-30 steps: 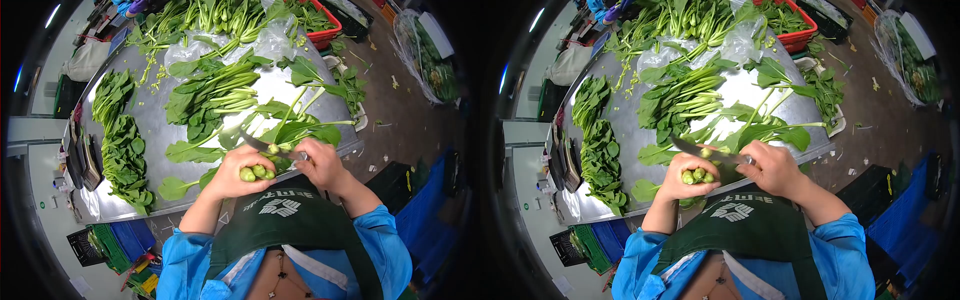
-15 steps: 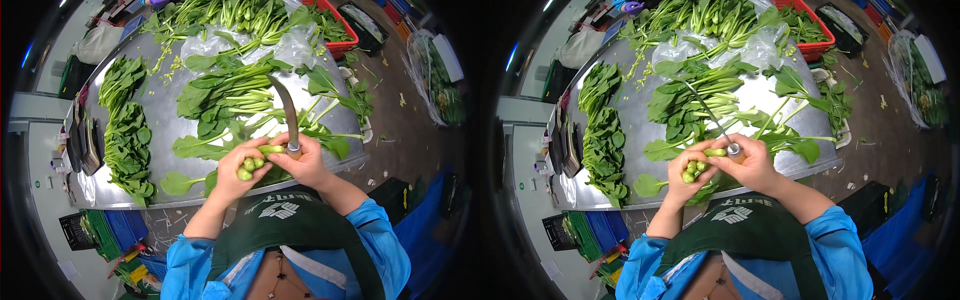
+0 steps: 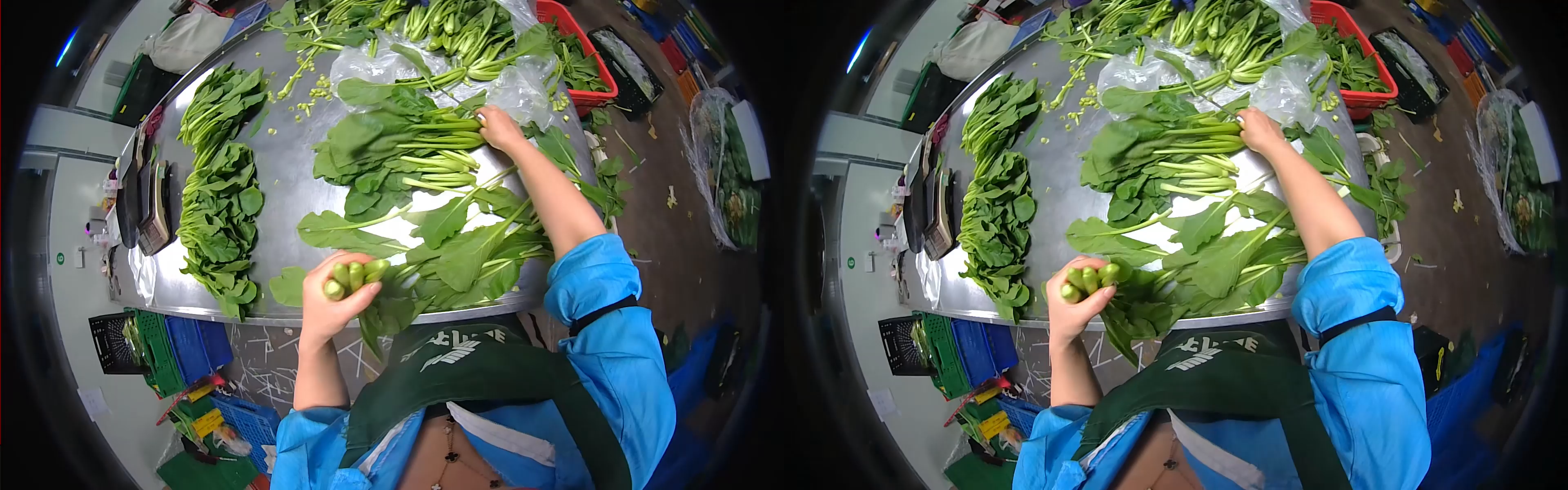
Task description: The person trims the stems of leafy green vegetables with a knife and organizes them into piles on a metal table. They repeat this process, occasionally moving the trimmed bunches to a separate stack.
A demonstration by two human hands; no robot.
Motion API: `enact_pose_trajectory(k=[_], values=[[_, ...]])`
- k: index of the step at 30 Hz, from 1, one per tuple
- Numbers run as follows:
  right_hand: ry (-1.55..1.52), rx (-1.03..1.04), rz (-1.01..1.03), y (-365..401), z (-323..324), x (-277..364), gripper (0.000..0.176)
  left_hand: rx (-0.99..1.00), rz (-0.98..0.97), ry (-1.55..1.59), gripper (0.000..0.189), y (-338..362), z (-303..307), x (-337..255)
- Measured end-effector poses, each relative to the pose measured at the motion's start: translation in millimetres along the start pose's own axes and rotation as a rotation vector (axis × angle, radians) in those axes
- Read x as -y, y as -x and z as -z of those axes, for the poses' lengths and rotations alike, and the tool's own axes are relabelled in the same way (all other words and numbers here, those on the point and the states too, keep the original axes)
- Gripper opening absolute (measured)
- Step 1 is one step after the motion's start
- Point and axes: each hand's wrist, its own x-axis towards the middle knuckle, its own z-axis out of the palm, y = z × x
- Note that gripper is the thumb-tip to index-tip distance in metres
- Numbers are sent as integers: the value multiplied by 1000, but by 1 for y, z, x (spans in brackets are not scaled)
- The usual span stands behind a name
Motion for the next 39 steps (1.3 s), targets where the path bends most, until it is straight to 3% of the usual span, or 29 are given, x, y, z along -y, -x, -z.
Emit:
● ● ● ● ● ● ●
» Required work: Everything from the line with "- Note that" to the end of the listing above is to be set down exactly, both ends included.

» Problem solution:
- Note that gripper is the thumb-tip to index-tip distance in metres
- Numbers are sent as integers: the value multiplied by 1000, but by 1 for y, z, x (spans in brackets are not scaled)
- The usual span stands behind a name
Motion for the next 39 steps (1.3 s), targets where the path bends most, until it is straight to 3% of the usual span, or 29 are given, x, y, z along -y, -x, -z.
Emit:

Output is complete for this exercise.